Mas não havia nem adro nem origens. Grande abraço e obrigado por tudo.

Seu amigo

Manoel de Barros

1.

Quero repetir uma coisa. É que o absurdo é divino porque o absurdo infantiliza as palavras – como seja: Eu vi um sapo com olhar de garça. Não infantilizei a beleza das garças! Para bem compreender a voz das águas, das árvores, das pedras, precisamos estudar ignoranças – coisa assim: eu vi a bunda do vento e a bunda só tinha o lado de fora. A gente não estudara as coisas por dentro delas. A gente fosse ignorantes! Mais tarde eu quis saber o que o silêncio sabe sobre a solidão das pedras. Ninguém nada sabia. Só um homem abraçou a ignorança.

A gente mais tarde via os caracóis enrolados em suas palavras. Ele se tornara um vate porque suas palavras se enrolavam nas lesmas dos caracóis! As lesmas queriam dormir nas palavras do vate. Agora, dentro da solidão das minhas palavras andam caracóis que fazem confusão comigo. Criaram raízes em minhas palavras e andamos juntos nestas origens.

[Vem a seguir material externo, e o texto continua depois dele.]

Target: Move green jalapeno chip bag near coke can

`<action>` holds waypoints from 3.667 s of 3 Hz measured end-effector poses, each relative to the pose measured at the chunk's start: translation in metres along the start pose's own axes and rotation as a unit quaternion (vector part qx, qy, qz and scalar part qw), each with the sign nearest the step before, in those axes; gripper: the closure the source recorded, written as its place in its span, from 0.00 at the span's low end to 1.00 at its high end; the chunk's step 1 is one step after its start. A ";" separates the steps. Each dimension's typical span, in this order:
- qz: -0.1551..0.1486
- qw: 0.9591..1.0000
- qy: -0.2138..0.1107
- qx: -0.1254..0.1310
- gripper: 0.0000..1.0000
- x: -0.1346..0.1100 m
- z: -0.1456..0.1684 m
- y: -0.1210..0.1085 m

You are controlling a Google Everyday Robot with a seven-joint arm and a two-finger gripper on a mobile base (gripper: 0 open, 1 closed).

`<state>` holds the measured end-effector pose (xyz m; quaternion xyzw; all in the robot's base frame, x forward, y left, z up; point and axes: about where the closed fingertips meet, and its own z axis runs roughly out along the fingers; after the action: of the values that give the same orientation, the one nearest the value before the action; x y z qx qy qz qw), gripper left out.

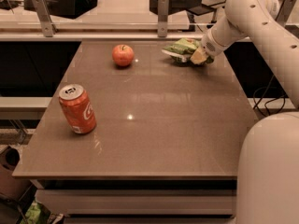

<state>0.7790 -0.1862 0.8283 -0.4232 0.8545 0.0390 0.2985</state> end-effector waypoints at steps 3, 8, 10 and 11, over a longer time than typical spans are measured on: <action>-0.013 0.999 -0.031 0.032 1.00 -0.007 -0.086 0.002; -0.102 0.987 -0.048 -0.112 1.00 0.005 -0.155 0.146; -0.134 0.983 -0.027 -0.122 1.00 0.003 -0.157 0.221; -0.172 0.975 -0.010 -0.139 1.00 -0.003 -0.159 0.249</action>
Offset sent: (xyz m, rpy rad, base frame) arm -0.0523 -0.0320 0.1096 -0.0038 -0.1394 -0.0107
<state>0.5185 -0.0763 0.9139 -0.6011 0.7520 0.1100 0.2473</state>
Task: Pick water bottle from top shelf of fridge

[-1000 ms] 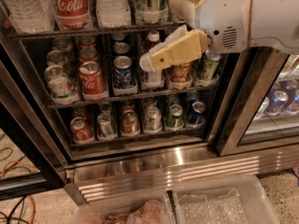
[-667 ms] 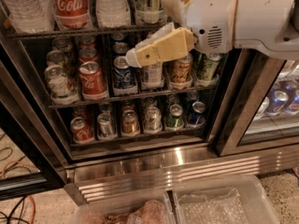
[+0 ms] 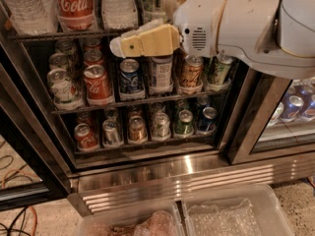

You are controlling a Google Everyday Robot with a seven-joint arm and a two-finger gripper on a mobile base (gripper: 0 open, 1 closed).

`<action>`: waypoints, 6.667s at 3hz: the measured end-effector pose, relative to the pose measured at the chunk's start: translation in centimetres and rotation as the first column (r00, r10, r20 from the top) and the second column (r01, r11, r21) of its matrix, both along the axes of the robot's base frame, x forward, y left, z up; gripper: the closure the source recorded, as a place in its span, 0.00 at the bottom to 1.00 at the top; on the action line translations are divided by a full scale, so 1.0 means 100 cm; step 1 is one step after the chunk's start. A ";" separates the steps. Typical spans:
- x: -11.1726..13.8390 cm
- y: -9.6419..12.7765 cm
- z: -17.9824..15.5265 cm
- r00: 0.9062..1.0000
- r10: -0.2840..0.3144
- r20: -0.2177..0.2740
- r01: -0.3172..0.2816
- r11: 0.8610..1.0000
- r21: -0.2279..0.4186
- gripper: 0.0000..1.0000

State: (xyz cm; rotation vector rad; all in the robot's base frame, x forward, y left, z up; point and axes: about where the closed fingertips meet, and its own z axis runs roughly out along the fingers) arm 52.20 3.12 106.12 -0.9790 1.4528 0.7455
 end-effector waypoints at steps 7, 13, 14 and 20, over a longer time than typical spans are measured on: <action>0.024 0.051 0.008 0.993 -0.102 0.052 0.093 0.985 0.144 0.06; 0.063 0.045 0.001 0.990 -0.126 0.064 0.111 0.975 0.192 0.05; 0.066 0.047 0.006 0.992 -0.104 0.076 0.088 0.978 0.190 0.02; 0.098 0.063 0.009 0.996 0.012 0.092 -0.025 0.989 0.144 0.06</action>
Offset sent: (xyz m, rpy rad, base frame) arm 0.0038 0.0017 0.0030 0.0391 -0.0154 -0.0235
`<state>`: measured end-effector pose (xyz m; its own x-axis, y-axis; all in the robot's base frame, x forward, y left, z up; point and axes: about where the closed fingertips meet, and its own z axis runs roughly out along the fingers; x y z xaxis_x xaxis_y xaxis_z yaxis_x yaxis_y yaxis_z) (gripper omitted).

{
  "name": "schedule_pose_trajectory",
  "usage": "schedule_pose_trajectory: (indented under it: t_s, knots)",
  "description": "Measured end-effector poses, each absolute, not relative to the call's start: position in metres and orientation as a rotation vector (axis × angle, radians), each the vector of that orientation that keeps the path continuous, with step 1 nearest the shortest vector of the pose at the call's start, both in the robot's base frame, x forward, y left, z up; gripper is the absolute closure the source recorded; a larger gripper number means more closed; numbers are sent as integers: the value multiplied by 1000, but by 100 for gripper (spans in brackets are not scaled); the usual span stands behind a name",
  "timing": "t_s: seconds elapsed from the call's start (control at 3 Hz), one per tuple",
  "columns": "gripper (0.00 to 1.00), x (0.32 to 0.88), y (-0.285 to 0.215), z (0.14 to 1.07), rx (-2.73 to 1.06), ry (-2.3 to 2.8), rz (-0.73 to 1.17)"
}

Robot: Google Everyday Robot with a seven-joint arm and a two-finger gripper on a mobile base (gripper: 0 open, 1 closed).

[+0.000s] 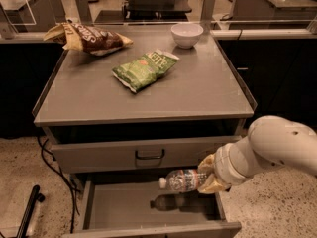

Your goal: Place water bottle into middle drawer

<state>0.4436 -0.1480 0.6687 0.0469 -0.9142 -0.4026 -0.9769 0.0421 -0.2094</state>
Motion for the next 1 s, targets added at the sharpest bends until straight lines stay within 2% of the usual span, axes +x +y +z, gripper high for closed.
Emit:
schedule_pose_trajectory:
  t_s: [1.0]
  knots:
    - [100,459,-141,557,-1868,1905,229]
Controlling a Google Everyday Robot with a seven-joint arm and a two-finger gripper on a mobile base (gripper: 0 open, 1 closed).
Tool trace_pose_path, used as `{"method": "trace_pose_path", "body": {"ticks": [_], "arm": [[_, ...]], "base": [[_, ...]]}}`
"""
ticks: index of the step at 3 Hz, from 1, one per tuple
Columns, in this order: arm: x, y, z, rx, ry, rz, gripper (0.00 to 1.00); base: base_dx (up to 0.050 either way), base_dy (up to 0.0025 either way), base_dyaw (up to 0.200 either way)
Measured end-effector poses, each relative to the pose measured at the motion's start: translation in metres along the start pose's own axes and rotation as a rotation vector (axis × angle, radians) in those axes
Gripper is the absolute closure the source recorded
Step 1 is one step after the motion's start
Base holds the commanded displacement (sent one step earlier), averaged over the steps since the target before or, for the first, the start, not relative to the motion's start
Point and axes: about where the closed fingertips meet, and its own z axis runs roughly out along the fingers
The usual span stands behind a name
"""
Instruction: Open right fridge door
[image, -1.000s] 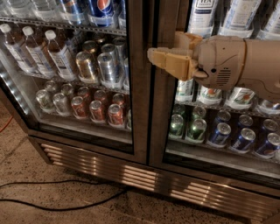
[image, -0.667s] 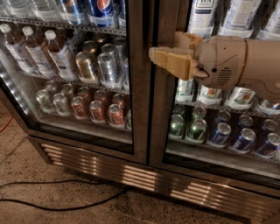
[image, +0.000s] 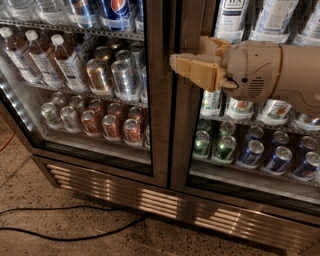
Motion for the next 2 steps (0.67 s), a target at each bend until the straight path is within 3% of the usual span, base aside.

Agora a gente só queria saber o formato severo dos silêncios. Agora eu vivo por gosto de engolir a linguagem e não porque gosto de compreender. O mundo eu só quero desver.

Sempre fui mais tido como um parvo! Porque eu queria mudar a feição das coisas com palavras. Assim, uma vez eu vi a tarde correndo atrás de um cachorro. A tarde não pegou o cachorro. Mas eu vi de visão. As águas irrompiam de minadouros para mim. Irrompiam como vernos e como as sementes do verbo.

Naquelas cavernas das origens havia Profetas, tontos, crianças e poetas. Eu morava no ente. Eu bem ouvi o tonto dizer: Uma brisa me garça. Achei que algum futuro meu poderia ter esse título (Uma brisa me garça). É pura harmonia letral.